> _ACTION ITEM_
For the word "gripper", count the lines of the data that include it and give only the total.

> _RECORDED DATA_
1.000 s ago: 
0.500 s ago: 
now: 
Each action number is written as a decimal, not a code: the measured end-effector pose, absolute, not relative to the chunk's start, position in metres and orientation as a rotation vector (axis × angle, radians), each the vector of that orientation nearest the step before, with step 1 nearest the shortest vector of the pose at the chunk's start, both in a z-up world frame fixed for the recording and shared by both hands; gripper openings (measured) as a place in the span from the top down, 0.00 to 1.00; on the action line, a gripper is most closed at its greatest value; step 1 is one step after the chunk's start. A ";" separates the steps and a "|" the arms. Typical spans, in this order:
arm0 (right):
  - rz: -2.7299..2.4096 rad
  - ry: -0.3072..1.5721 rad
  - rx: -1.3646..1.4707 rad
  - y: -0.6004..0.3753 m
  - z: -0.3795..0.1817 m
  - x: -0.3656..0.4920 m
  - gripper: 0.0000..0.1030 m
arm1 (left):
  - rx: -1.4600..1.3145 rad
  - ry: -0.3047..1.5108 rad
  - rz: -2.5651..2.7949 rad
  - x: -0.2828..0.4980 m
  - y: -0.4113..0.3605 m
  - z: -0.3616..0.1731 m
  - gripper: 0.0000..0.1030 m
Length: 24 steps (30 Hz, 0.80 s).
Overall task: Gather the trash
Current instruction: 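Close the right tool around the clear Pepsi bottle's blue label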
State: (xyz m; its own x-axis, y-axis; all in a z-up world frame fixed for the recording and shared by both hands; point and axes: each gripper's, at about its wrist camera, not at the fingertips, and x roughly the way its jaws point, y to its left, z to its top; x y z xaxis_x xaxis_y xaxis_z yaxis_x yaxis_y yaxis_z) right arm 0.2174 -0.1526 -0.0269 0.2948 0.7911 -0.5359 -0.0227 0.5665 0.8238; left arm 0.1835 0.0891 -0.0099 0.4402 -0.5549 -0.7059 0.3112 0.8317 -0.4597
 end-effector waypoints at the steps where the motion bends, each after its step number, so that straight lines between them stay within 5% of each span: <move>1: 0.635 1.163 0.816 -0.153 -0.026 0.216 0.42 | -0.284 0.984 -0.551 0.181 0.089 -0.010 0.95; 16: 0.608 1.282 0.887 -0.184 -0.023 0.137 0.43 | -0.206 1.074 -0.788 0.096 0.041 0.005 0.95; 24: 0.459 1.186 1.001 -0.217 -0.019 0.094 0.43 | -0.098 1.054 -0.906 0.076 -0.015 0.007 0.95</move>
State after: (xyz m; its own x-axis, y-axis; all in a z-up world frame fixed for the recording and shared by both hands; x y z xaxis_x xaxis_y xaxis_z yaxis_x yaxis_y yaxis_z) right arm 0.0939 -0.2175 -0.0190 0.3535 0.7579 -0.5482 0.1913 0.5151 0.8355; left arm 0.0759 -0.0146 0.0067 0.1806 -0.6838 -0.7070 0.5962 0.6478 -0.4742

> _PROBLEM SOLUTION_
4